Copy each line of the listing where the word "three" can be found.

** Opening Dataset section block **

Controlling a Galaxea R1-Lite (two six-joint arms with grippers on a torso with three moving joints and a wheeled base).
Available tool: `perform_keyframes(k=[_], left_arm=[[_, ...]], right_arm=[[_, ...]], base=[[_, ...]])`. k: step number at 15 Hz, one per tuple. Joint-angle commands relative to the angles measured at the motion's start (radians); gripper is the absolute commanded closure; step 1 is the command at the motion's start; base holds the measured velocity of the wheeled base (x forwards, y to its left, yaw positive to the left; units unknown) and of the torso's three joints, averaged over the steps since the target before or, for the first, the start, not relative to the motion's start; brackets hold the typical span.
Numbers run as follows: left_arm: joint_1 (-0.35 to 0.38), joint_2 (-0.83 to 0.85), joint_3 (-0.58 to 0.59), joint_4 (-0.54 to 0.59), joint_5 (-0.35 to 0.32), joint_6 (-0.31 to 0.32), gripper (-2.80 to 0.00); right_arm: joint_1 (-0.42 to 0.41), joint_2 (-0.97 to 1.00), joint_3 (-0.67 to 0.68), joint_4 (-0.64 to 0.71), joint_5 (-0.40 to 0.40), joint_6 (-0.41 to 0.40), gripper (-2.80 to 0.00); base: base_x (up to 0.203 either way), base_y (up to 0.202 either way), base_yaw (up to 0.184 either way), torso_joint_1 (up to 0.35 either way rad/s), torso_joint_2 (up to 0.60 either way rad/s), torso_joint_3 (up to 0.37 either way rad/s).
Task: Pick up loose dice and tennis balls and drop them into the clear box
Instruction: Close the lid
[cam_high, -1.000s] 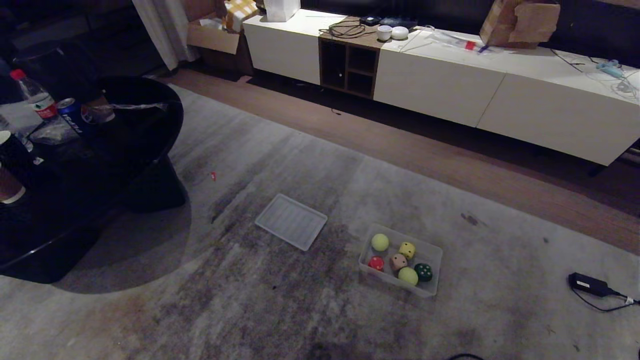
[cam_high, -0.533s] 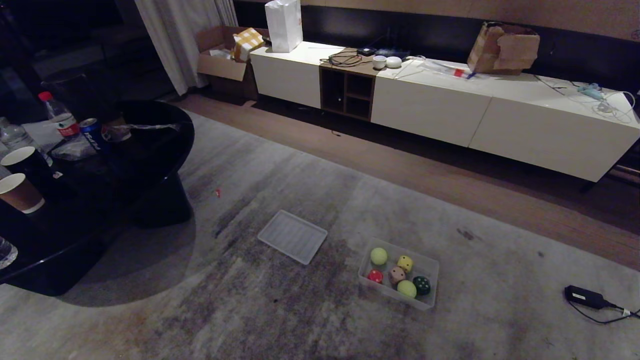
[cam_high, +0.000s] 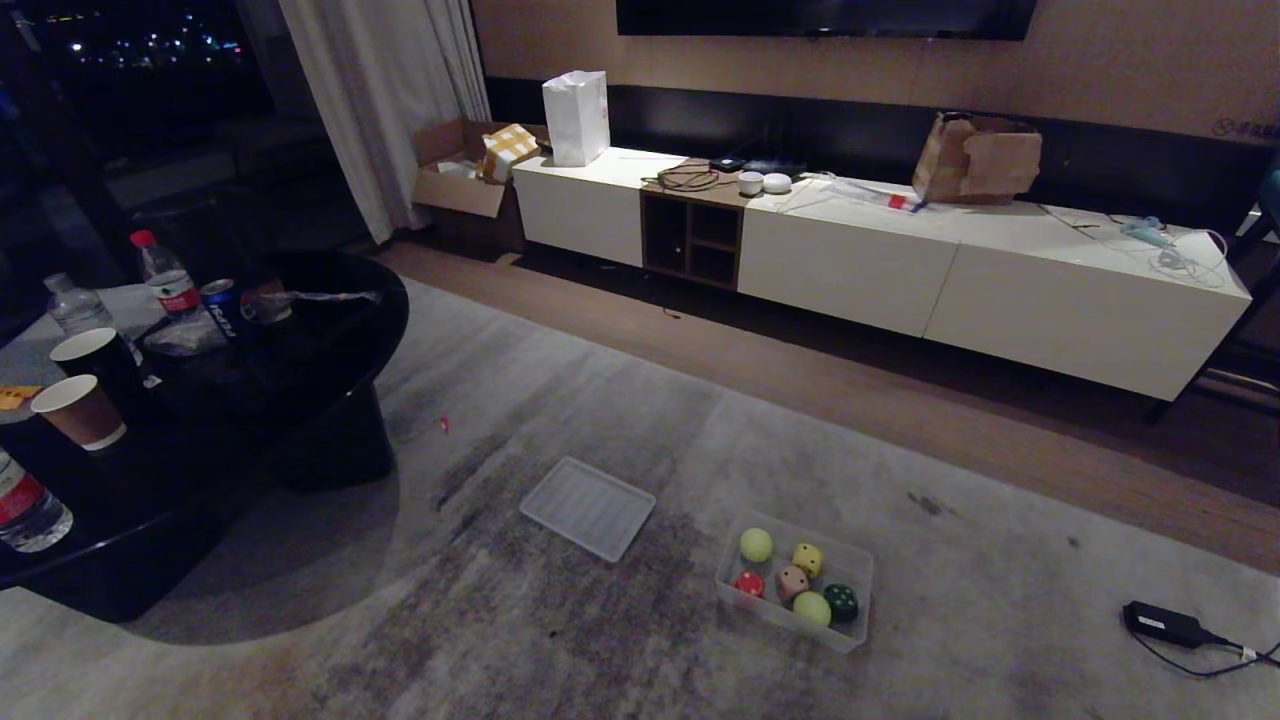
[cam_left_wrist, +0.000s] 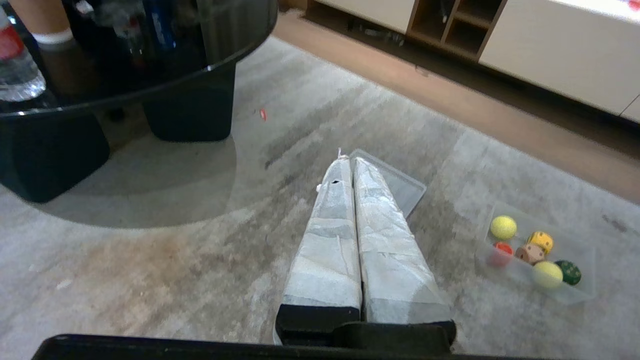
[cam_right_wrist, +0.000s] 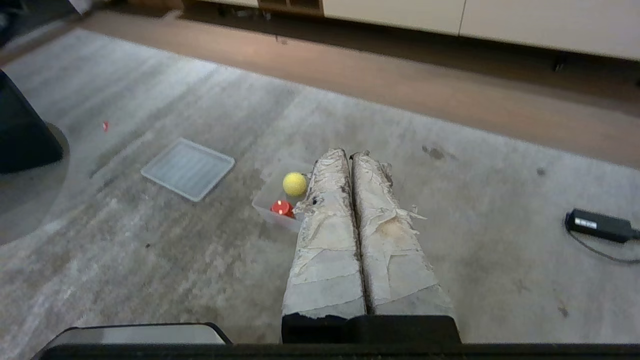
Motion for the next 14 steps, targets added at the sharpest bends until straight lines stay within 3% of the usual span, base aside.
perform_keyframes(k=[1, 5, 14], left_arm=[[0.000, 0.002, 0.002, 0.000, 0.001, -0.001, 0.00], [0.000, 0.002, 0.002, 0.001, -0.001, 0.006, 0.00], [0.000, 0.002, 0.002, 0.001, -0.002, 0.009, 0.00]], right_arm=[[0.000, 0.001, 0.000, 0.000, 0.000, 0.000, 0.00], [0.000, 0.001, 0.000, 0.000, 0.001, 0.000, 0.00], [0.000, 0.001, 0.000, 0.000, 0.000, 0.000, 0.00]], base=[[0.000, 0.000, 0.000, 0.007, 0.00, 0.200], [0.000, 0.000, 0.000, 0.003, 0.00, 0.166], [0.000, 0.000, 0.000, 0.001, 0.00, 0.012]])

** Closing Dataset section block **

__Exercise output__
Controlling a Galaxea R1-Lite (two six-joint arms with grippers on a torso with three moving joints and a wheeled base).
Available tool: `perform_keyframes(k=[_], left_arm=[[_, ...]], right_arm=[[_, ...]], base=[[_, ...]])`. k: step number at 15 Hz, one per tuple. Joint-angle commands relative to the angles measured at the motion's start (radians); gripper is the absolute commanded closure; step 1 is the command at the motion's start; base holds the measured velocity of the wheeled base (x forwards, y to its left, yaw positive to the left; units unknown) and of the torso's three joints, averaged over the steps since the target before or, for the first, the start, not relative to the motion's start; brackets hold the typical span.

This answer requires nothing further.